■ Task
Give the data below again exactly as written, but without the pictures.
### Extracted entries
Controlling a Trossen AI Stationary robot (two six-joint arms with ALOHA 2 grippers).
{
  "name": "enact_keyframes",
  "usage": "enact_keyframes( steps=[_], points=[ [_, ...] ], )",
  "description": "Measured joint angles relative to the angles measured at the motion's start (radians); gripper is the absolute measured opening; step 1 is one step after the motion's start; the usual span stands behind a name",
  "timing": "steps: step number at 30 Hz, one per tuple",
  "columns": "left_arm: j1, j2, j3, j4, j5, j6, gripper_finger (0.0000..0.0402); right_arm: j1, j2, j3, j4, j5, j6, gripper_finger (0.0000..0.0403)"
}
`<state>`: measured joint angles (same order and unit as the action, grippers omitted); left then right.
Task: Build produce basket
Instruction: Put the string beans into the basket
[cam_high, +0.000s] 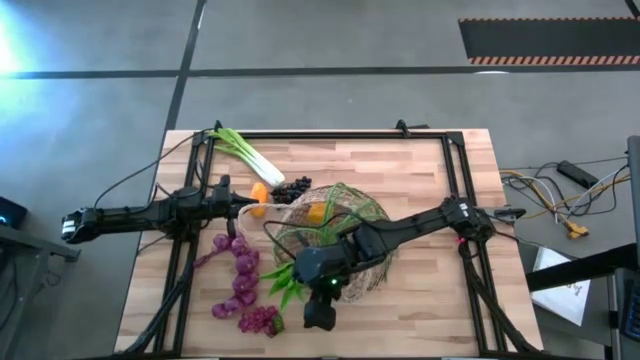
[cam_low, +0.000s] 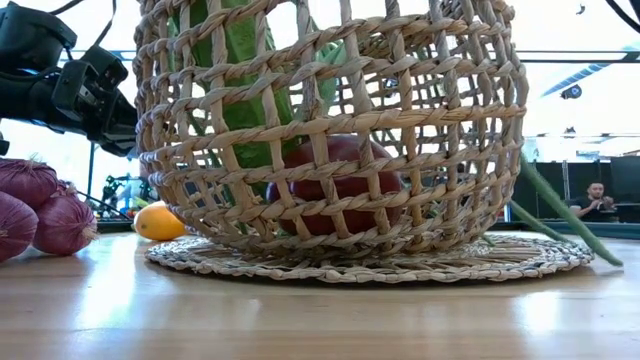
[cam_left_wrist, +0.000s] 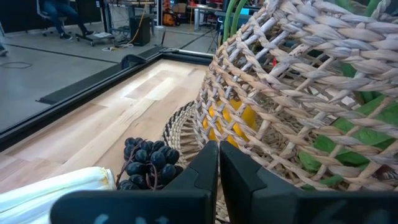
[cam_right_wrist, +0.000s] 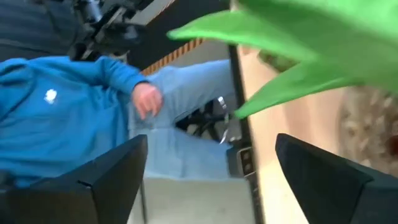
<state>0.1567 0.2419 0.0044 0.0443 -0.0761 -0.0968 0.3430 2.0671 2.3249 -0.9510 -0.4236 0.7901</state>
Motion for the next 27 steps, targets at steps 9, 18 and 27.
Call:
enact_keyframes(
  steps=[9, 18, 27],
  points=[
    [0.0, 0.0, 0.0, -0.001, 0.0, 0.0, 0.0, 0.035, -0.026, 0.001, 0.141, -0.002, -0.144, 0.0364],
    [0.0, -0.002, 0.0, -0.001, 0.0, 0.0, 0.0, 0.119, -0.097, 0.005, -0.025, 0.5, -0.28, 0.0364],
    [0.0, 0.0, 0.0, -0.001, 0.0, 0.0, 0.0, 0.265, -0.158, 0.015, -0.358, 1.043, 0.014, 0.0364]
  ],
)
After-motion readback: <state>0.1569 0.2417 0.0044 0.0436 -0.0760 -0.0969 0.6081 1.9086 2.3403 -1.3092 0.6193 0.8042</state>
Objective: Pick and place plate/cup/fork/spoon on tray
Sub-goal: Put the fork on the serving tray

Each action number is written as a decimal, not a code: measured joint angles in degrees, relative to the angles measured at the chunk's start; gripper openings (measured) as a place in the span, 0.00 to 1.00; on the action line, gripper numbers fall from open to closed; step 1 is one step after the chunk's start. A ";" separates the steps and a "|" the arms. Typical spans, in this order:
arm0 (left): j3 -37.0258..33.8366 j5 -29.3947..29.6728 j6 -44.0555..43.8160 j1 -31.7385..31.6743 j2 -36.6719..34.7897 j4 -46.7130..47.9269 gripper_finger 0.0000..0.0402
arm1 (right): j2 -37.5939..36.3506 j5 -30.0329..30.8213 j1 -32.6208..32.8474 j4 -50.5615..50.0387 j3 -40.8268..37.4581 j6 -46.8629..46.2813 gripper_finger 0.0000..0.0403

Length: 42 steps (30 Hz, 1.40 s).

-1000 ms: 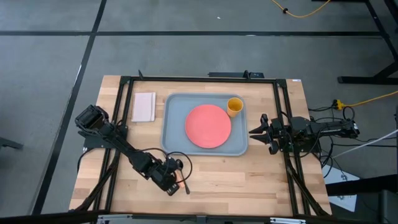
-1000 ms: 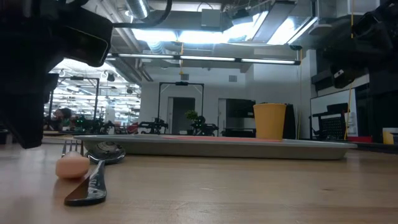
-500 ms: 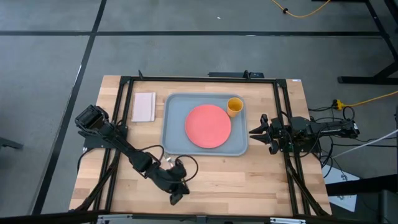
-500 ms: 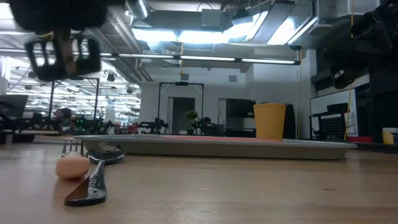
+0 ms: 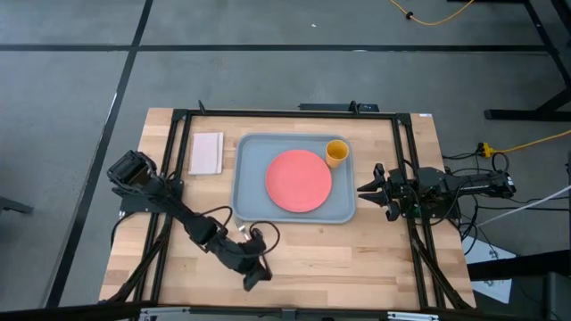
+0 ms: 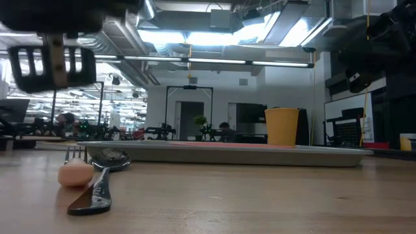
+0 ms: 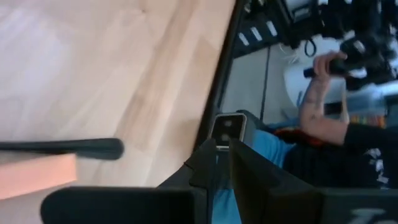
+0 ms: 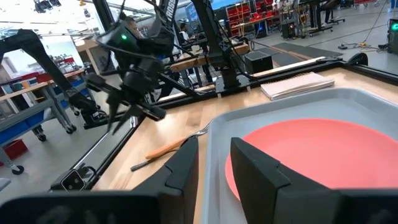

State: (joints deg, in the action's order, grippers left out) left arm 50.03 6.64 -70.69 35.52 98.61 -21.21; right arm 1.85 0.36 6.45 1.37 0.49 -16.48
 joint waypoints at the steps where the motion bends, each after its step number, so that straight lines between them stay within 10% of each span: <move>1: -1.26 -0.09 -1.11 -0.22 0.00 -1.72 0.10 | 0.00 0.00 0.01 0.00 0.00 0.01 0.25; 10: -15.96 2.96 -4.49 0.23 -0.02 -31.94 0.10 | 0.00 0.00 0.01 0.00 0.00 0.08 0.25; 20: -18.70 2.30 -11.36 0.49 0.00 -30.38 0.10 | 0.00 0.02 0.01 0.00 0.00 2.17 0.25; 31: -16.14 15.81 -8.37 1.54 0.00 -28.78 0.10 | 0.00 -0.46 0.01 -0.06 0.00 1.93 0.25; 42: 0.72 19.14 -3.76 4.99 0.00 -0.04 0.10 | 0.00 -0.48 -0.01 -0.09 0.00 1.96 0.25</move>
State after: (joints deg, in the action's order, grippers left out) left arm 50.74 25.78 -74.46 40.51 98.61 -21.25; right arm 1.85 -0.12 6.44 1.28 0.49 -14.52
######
■ Exercise response
Controlling a Trossen AI Stationary robot (two six-joint arms with ALOHA 2 grippers).
{
  "name": "enact_keyframes",
  "usage": "enact_keyframes( steps=[_], points=[ [_, ...] ], )",
  "description": "Measured joint angles relative to the angles measured at the motion's start (radians); gripper is the absolute measured opening; step 1 is one step after the motion's start; the usual span stands behind a name",
  "timing": "steps: step number at 30 Hz, one per tuple",
  "columns": "left_arm: j1, j2, j3, j4, j5, j6, gripper_finger (0.0000..0.0402); right_arm: j1, j2, j3, j4, j5, j6, gripper_finger (0.0000..0.0403)"
}
`<state>`: measured joint angles (same order and unit as the action, grippers omitted); left then right.
Task: Build produce basket
Instruction: Put the string beans into the basket
[cam_high, +0.000s] 
[cam_low, +0.000s] 
[cam_left_wrist, +0.000s] 
[cam_right_wrist, +0.000s] 
<state>0.1567 0.2419 0.0044 0.0443 -0.0761 -0.0968 0.3430 2.0671 2.3249 -0.9510 -0.4236 0.7901</state>
Motion for the next 27 steps, targets at steps 9, 18 and 27.
Call:
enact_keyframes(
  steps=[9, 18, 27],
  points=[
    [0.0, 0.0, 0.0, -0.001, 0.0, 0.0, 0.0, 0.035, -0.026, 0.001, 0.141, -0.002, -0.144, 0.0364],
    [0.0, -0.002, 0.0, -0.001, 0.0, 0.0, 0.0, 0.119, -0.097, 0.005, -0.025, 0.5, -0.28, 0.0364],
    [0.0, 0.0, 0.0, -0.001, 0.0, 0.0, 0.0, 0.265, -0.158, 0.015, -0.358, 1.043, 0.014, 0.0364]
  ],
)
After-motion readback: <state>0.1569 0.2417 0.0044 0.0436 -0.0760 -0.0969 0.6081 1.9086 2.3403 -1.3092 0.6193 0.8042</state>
Objective: Pick and place plate/cup/fork/spoon on tray
Sub-goal: Put the fork on the serving tray

Each action number is written as a decimal, not a code: measured joint angles in degrees, relative to the angles measured at the chunk's start; gripper openings (measured) as a place in the span, 0.00 to 1.00; on the action line, gripper numbers fall from open to closed; step 1 is one step after the chunk's start. A ";" separates the steps and a "|" the arms. Typical spans, in this order:
arm0 (left): j3 -37.0258..33.8366 j5 -29.3947..29.6728 j6 -44.0555..43.8160 j1 -31.7385..31.6743 j2 -36.6719..34.7897 j4 -46.7130..47.9269 gripper_finger 0.0000..0.0402
arm1 (right): j2 -37.5939..36.3506 j5 -30.0329..30.8213 j1 -32.6208..32.8474 j4 -50.5615..50.0387 j3 -40.8268..37.4581 j6 -46.8629..46.2813 gripper_finger 0.0000..0.0403

Length: 42 steps (30 Hz, 1.40 s).

-1000 ms: 
-1000 ms: 
-500 ms: 
-500 ms: 
+0 ms: 
+0 ms: 
+0 ms: 
+0 ms: 

State: (joints deg, in the action's order, grippers left out) left arm 50.03 6.64 -70.69 35.52 98.61 -21.21; right arm 1.85 0.36 6.45 1.37 0.49 -16.48
 joint waypoints at the steps where the motion bends, each after its step number, so that straight lines between them stay within 10% of each span: <move>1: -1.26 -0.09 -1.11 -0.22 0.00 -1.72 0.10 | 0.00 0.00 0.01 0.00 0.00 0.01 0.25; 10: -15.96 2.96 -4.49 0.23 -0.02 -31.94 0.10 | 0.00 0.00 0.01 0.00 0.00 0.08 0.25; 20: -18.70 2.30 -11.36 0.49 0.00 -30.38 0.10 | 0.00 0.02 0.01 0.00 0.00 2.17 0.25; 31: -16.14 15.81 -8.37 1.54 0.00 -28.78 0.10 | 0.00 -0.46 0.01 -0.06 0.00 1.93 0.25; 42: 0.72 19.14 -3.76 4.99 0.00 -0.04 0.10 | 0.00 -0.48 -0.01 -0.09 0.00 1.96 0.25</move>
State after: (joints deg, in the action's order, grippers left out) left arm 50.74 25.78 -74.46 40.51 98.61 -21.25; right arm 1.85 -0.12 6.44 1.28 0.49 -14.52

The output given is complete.